Why did we enter a lot of high risk patients into this program? On the one hand, at the time of the NPP daratumumab and carfilzomib were not available in Hungary and ixazomib was an attractive third agent to add to lenalidomide especially as it demonstrated good efficacy in HR patients in the TOURMALINE trial in which many of the Hungarian centers actually participated [11].

Additionally, entering to the program was very quick through online registration, therefore rapid disease progression was not an obstacle. As opposed to this, in clinical trials due to the many requirements needed to fulfill during screening and the required drug washout periods, patients can be excluded from enrollment when there is an urgent need to start effective treatment.

These reasons probably explain the shorter PFS of the Hungarian NPP cohort when compared to the Czech-UK-Greek NPP cohort and the TOURMALINE data. In our dataset less than a third of patients were treated at first relapse, whereas in the TOURMALINE trial the majority were included in this clinical situation. Additionally, in the TOURMALINE trial only 21% had high risk cytogenetics which was present in 38% in our patient cohort. This fact probably accounts for the shorter PFS observed in our more heavily pretreated patient group.

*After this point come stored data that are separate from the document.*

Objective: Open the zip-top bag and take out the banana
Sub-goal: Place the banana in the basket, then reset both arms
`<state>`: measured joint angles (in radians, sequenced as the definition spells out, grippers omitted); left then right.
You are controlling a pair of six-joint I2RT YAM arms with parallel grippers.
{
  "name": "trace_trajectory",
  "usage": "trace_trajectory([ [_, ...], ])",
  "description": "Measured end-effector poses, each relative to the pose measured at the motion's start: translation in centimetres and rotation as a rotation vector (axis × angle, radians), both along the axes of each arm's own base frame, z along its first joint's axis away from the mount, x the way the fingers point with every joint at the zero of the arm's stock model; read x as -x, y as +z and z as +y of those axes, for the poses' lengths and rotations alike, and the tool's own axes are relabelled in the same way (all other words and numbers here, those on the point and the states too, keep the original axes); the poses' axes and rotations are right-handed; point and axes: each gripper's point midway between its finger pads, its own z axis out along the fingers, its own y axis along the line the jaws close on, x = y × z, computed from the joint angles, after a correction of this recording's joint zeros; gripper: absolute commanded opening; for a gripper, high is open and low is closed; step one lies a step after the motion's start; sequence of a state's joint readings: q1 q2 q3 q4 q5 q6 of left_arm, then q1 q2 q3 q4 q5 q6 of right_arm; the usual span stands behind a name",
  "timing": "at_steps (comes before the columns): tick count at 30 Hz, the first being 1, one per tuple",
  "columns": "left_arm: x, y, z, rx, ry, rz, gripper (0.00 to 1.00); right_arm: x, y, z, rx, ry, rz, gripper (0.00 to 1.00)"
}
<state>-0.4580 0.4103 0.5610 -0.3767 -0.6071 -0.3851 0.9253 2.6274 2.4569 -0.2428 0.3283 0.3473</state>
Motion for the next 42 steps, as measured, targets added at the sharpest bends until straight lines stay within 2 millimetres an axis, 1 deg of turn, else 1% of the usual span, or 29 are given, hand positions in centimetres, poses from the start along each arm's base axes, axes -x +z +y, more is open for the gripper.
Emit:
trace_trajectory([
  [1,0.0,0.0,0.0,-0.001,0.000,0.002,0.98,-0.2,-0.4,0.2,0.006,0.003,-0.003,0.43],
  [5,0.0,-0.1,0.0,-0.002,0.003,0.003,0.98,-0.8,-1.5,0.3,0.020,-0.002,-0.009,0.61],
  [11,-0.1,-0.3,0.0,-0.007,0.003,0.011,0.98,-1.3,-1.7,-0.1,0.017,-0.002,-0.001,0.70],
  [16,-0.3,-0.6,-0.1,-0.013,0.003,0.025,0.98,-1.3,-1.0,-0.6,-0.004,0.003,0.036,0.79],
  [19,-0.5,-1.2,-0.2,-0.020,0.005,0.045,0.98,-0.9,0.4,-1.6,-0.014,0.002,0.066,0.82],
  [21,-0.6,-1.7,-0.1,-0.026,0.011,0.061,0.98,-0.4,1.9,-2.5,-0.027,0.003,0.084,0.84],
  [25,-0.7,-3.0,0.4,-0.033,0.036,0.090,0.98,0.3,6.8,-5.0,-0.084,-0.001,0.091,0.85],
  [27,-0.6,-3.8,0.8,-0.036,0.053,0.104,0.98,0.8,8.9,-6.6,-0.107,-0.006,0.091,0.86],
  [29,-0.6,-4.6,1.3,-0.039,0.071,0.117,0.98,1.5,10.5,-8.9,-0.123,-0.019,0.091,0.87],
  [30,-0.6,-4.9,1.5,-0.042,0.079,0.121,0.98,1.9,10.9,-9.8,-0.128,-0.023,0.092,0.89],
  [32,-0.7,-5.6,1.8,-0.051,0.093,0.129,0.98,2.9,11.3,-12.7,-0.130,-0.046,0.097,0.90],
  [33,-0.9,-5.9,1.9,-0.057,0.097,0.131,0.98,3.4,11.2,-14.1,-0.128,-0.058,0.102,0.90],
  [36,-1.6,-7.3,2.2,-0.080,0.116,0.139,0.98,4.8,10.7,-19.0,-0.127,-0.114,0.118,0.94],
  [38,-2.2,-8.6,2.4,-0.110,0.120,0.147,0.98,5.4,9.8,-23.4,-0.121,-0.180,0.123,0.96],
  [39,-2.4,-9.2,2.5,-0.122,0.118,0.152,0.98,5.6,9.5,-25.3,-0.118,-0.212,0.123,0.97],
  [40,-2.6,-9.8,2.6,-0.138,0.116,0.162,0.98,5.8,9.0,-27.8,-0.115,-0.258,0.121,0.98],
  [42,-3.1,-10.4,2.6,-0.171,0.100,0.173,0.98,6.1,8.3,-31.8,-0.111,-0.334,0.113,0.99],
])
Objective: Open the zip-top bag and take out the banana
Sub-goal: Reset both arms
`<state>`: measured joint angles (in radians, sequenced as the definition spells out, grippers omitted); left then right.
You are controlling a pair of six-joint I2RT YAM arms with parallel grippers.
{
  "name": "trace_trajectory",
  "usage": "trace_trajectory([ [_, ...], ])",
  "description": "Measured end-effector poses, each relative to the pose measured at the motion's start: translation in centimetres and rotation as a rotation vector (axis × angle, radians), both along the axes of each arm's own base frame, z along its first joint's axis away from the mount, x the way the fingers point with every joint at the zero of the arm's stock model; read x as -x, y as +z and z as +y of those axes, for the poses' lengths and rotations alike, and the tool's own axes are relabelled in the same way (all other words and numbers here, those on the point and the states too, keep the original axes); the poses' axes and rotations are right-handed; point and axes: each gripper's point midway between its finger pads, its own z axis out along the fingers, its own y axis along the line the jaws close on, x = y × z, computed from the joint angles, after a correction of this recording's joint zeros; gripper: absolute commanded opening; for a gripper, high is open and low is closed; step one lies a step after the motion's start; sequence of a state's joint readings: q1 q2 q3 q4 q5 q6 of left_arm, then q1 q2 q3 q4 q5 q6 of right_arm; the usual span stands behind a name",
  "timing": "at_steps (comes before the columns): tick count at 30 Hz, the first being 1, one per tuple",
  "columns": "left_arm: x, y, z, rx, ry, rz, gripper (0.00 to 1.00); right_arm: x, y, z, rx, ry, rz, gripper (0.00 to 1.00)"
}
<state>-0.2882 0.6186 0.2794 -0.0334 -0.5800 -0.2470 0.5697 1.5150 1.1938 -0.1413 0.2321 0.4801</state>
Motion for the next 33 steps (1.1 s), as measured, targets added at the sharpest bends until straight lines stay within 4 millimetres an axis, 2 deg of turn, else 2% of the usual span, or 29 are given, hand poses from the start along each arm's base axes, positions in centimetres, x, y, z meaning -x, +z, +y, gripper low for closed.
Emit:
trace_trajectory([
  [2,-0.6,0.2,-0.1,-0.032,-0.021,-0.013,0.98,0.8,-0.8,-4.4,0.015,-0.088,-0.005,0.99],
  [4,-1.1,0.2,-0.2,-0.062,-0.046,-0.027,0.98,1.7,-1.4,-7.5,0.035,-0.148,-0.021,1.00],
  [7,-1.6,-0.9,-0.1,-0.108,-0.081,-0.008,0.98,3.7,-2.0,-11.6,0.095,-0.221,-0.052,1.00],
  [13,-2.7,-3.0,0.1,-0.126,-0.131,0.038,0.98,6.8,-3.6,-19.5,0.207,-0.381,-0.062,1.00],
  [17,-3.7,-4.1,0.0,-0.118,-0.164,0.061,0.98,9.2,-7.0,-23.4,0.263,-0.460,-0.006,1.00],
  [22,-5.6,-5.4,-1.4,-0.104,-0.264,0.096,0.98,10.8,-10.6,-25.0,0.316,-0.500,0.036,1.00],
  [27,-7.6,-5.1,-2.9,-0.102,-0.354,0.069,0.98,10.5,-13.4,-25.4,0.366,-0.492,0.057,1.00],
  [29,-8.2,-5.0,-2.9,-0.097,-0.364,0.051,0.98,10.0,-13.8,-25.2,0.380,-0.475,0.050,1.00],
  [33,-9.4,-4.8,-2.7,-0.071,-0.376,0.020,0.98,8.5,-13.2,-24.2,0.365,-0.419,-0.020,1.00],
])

We conclude that IRD proved to be a safe and effective treatment option for real-life relapsed/refractory MM patients in our country. Compared to the TOURMALINE study results, the PFS of our cohort is somewhat inferior that is not unusual when real life patient data are compared to randomized controlled study results. Our NPP results further highlight the differences between patients treated in routine practice and those treated in clinical trials, however, fully confirm the safety and efficacy of the ixazomib-lenalidomide-dexamethasone all-oral combination in relapsed/refractory multiple myeloma. We believe that an all-oral salvage regimen such as IRD remains a valid option for the treatment of MM patients even in light of possibly newer and more effective but parenteral drug combinations [12] as this combination requires less frequent outpatient visits and allows patients to maintain their usual lifestyle.